# EXERCISE PROMPT
Return every line below exactly.
┌─ DATA SECTION
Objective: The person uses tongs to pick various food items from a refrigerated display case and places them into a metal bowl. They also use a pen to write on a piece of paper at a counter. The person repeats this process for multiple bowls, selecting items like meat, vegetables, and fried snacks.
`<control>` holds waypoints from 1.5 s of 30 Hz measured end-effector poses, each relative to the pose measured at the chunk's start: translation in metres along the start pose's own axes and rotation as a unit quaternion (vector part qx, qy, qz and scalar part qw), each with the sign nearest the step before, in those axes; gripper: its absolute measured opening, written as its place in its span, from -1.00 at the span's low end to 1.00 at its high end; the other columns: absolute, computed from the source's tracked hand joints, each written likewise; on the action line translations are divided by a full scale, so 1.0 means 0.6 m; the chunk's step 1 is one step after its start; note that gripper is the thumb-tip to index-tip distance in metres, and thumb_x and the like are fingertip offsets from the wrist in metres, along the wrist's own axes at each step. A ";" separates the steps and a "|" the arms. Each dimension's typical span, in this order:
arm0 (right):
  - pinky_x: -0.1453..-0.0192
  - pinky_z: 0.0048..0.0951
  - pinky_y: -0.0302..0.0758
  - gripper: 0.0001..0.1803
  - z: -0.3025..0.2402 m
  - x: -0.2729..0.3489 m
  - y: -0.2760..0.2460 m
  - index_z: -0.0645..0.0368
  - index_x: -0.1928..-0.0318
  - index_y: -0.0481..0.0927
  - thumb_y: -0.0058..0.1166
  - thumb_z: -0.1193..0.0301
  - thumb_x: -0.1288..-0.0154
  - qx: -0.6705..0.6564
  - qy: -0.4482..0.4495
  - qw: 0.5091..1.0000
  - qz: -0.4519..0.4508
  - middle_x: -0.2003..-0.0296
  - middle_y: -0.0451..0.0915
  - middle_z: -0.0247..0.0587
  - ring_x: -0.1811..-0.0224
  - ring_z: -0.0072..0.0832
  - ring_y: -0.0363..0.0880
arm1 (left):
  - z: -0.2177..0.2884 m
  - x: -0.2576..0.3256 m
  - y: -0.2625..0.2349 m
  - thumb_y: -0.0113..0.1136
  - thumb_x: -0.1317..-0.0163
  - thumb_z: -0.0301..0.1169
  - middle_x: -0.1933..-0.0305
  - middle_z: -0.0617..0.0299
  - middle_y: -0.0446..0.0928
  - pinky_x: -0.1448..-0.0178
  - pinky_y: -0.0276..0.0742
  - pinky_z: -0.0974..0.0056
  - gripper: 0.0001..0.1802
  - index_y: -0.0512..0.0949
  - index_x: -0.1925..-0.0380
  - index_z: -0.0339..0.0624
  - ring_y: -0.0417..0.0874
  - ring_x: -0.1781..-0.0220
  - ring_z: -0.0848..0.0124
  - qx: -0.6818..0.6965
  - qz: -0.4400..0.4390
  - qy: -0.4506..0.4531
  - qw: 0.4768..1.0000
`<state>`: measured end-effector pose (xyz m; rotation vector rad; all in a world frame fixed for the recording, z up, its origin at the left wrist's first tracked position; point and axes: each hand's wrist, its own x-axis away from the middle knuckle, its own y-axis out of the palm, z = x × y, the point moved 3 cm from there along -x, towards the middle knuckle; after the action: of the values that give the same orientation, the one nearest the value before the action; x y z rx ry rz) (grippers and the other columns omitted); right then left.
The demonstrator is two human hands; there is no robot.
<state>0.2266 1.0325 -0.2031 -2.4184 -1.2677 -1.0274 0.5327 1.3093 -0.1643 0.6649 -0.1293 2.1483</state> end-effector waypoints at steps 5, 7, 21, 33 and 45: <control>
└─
# YOUR RESPONSE
Objective: The person uses tongs to pick various food items from a refrigerated display case and places them into a metal bowl. They also use a pen to write on a piece of paper at a counter. The person repeats this process for multiple bowls, selecting items like meat, vegetables, and fried snacks.
`<control>` holds waypoints from 1.5 s of 30 Hz measured end-effector poses, each relative to the pose measured at the chunk's start: translation in metres along the start pose's own axes and rotation as a unit quaternion (vector part qx, qy, qz and scalar part qw), each with the sign nearest the step before, in those axes; gripper: its absolute measured opening, written as its place in its span, from -1.00 at the span's low end to 1.00 at its high end; the other columns: absolute, computed from the source's tracked hand joints, each written likewise; on the action line translations are divided by a full scale, so 1.0 means 0.6 m; the chunk's step 1 is one step after its start; note that gripper is the thumb-tip to index-tip distance in metres, and thumb_x and the like are fingertip offsets from the wrist in metres, along the wrist's own axes at each step. A ";" separates the steps and a "|" the arms. Each dimension's typical span, in this order:
arm0 (right):
  - pinky_x: -0.1453..-0.0192
  - pinky_z: 0.0048..0.0951
  - pinky_y: -0.0302..0.0758
  - gripper: 0.0001..0.1803
  - z: -0.3025..0.2402 m
  - x: -0.2729..0.3489 m
  - y: -0.2760..0.2460 m
  - index_z: -0.0645..0.0368
  - index_x: -0.1928..-0.0318
  - index_y: -0.0481..0.0927
  - thumb_y: -0.0058..0.1166
  - thumb_z: -0.1193..0.0301
  - thumb_x: -0.1288..-0.0154
  - qx: -0.6705..0.6564
  - qy: -0.4482..0.4495
  - qw: 0.5091..1.0000
  - qz: -0.4519..0.4508
  - middle_x: -0.2003..-0.0296
  - middle_y: -0.0451..0.0915
  - middle_z: -0.0247..0.0587
  - ring_x: -0.1811..-0.0224
  - ring_z: -0.0072..0.0832
  - ring_y: -0.0363..0.0880
arm1 (left):
  - z: -0.2177..0.2884 m
  - x: -0.2576..0.3256 m
  - y: -0.2625..0.2349 m
  - thumb_y: -0.0113..0.1136
  - thumb_x: -0.1317..-0.0163
  - thumb_z: -0.0301..0.1169
  - middle_x: -0.1933..-0.0305
  - middle_z: -0.0617..0.0299
  - middle_y: -0.0446..0.0928
  - pinky_x: -0.1448..-0.0178
  - pinky_y: -0.0276..0.0742
  - pinky_z: -0.0974..0.0056
  - gripper: 0.0001..0.1802
  - index_y: -0.0512..0.0949
  - index_x: -0.1925..-0.0380
  - index_z: -0.0339..0.0624
  - ring_y: -0.0417..0.0874
  - ring_x: -0.1781..-0.0220
  - ring_z: -0.0848..0.0124
  - qx: -0.6818..0.6965
  - qz: -0.4400..0.4390
  - qy: -0.4506..0.4531
  - qw: 0.4768..1.0000
`<state>`: measured end-effector pose (xyz m; rotation vector rad; all in a world frame fixed for the recording, z up, its origin at the left wrist's first tracked position; point and axes: each hand's wrist, its own x-axis away from the middle knuckle, its own y-axis out of the palm, z = x × y, the point moved 3 cm from there along -x, towards the middle knuckle; after the action: of the values that give the same orientation, the one nearest the value before the action; x y z rx ry rz) (grippers and the other columns omitted); right then left.
The demonstrator is two human hands; there is no robot.
<state>0.2266 1.0325 -0.2031 -2.4184 -1.2677 -1.0274 0.5327 1.3093 -0.1643 0.6649 -0.1293 2.1483</state> end-effector waypoints at steps 5, 7, 21, 33 and 45: <control>

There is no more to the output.